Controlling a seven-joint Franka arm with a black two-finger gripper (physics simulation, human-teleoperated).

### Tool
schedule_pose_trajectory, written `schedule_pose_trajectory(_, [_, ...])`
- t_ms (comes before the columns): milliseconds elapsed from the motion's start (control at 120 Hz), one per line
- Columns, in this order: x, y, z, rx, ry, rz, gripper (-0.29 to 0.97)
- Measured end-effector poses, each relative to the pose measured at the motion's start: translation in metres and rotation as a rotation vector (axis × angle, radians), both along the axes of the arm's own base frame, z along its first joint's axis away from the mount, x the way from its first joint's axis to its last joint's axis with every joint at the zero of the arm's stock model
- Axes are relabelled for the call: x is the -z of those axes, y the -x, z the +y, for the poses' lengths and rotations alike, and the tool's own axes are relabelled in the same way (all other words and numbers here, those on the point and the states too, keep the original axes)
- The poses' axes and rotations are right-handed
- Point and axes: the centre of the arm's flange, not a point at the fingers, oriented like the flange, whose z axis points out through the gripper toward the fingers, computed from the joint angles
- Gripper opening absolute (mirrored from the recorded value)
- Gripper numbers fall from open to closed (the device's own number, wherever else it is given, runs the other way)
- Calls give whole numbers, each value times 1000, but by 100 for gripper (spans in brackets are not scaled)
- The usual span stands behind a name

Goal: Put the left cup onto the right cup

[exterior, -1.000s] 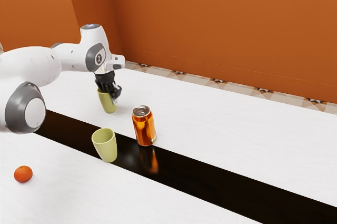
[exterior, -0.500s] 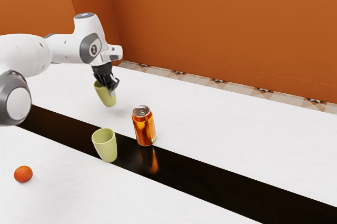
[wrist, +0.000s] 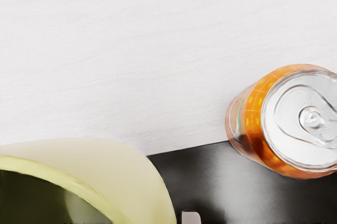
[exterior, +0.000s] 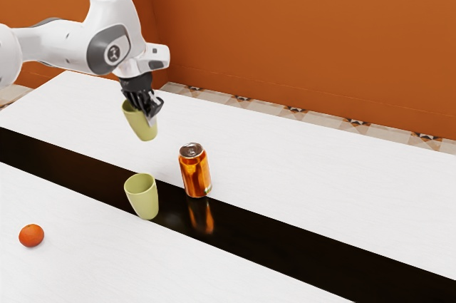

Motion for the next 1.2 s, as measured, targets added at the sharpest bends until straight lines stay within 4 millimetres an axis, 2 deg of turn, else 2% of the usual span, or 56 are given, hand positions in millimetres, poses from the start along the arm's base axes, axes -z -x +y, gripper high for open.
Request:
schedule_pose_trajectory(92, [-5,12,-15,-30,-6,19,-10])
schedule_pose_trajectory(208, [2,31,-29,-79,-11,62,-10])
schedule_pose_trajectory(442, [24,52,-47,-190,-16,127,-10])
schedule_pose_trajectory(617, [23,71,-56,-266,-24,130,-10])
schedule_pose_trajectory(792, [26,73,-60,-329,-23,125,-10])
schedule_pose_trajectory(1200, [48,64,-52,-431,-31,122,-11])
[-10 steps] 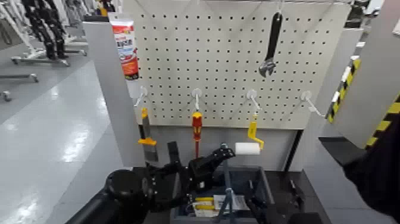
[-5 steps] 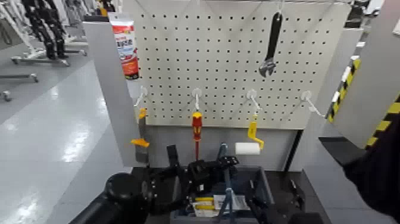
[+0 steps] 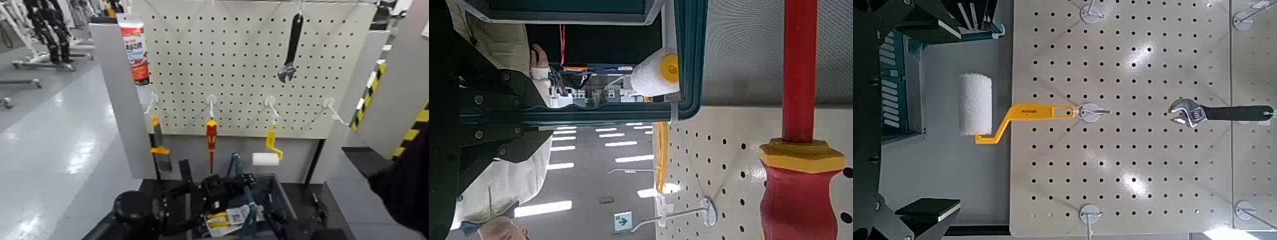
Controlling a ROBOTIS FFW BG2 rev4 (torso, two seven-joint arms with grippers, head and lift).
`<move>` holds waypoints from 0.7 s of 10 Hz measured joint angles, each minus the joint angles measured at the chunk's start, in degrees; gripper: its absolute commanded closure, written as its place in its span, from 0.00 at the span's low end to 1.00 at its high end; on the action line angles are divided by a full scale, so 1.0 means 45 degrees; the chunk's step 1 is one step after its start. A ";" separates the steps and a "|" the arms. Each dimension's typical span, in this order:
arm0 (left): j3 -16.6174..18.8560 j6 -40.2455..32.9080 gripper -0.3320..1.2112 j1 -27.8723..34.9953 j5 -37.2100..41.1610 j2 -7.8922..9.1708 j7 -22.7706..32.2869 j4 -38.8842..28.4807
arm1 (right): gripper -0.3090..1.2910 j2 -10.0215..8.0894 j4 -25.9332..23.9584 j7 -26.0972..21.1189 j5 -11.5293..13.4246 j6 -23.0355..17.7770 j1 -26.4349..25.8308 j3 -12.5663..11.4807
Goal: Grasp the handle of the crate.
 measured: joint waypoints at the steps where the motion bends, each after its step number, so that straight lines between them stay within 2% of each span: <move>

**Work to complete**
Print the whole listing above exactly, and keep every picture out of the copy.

**Output**
Controlling a seven-joint Franka arm with a black two-finger gripper (physics simulation, human-teleoperated).

### Tool
schedule_pose_trajectory, written `schedule_pose_trajectory(_, [_, ...])`
- t_ms (comes before the columns): milliseconds elapsed from the motion's start (control at 120 Hz), one per line
- Columns, in this order: x, y, z, rx, ry, rz, gripper (-0.29 to 0.97)
- Measured end-effector poses, each relative to the pose measured at the motion's start: translation in metres and rotation as a rotation vector (axis × angle, radians), both along the axes of the arm's own base frame, z along its first joint's axis away from the mount, x the way from its first joint's axis to its last joint's axis with every joint at the zero of the arm's stock model
- Axes are relabelled for the call: x is the -z of those axes, y the -x, z the +y, for the poses' lengths and rotations alike, and the tool's own axes are relabelled in the same way (all other words and numbers here, those on the point and the states too, keep the original axes)
- The poses' axes and rotations are right-handed
- Point and axes: the centre of the arm's flange, not a point at the fingers, oriented like the flange, whose z axis points out through the gripper toward the fingers, computed from the joint angles
- Gripper opening absolute (mirrored from the recorded value)
- Gripper numbers fall from open to closed (the device's own number, wherever else it is given, runs the other way)
- Calls give whole numbers, each value times 1000, but by 100 for gripper (spans in brackets are not scaled)
- The usual span stands behind a name

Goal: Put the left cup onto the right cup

[exterior, -1.000s] 
[exterior, -0.500s] 
[wrist, +0.000s] 
[exterior, +0.000s] 

Motion for the next 1.2 s, as measured, targets added at the sharpest bends until straight lines stay within 4 millimetres an axis, 2 deg of turn, else 2% of the usual span, or 56 are given, hand positions in millimetres, poses from the start along the arm's base axes, axes -z -x +y, gripper high for open.
Request:
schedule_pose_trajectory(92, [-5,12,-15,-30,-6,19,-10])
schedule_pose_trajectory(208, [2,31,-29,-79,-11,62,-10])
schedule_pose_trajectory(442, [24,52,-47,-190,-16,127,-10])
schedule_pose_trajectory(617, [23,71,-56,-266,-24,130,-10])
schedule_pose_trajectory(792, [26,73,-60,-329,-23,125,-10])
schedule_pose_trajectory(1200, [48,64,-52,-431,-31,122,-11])
[-10 steps] 
[-5 steps] 
[+0 steps] 
Controlling a ROBOTIS FFW BG2 rev4 (torso, two seven-joint arms with grippers, head and lift).
`<move>` holds waypoints from 0.7 s of 10 Hz measured joint angles, each minus the joint angles measured at the chunk's start, in degrees; gripper: its absolute commanded closure, written as its place in its span, from 0.00 at the span's low end to 1.00 at its high end; on the action line angles are divided by a full scale, so 1.0 means 45 degrees; the chunk's step 1 is one step after its start. A ";" separates the steps and a "|" the arms. Each dimension's typical span, in this order:
arm0 (left): j3 -16.6174..18.8560 j6 -40.2455..32.9080 gripper -0.3320..1.2112 j1 -27.8723..34.9953 j5 -37.2100..41.1610 j2 -7.8922..9.1708 j7 -22.7706..32.2869 j4 -38.8842..28.4807
arm1 (right): gripper -0.3090..1.2910 j2 -10.0215..8.0894 j4 -25.9332..23.9584 j7 -26.0972..21.1189 j5 -11.5293..13.4246 j6 -23.0355..17.7770 j1 -26.4349..25.8308 j3 -12.5663..11.4807
Goal: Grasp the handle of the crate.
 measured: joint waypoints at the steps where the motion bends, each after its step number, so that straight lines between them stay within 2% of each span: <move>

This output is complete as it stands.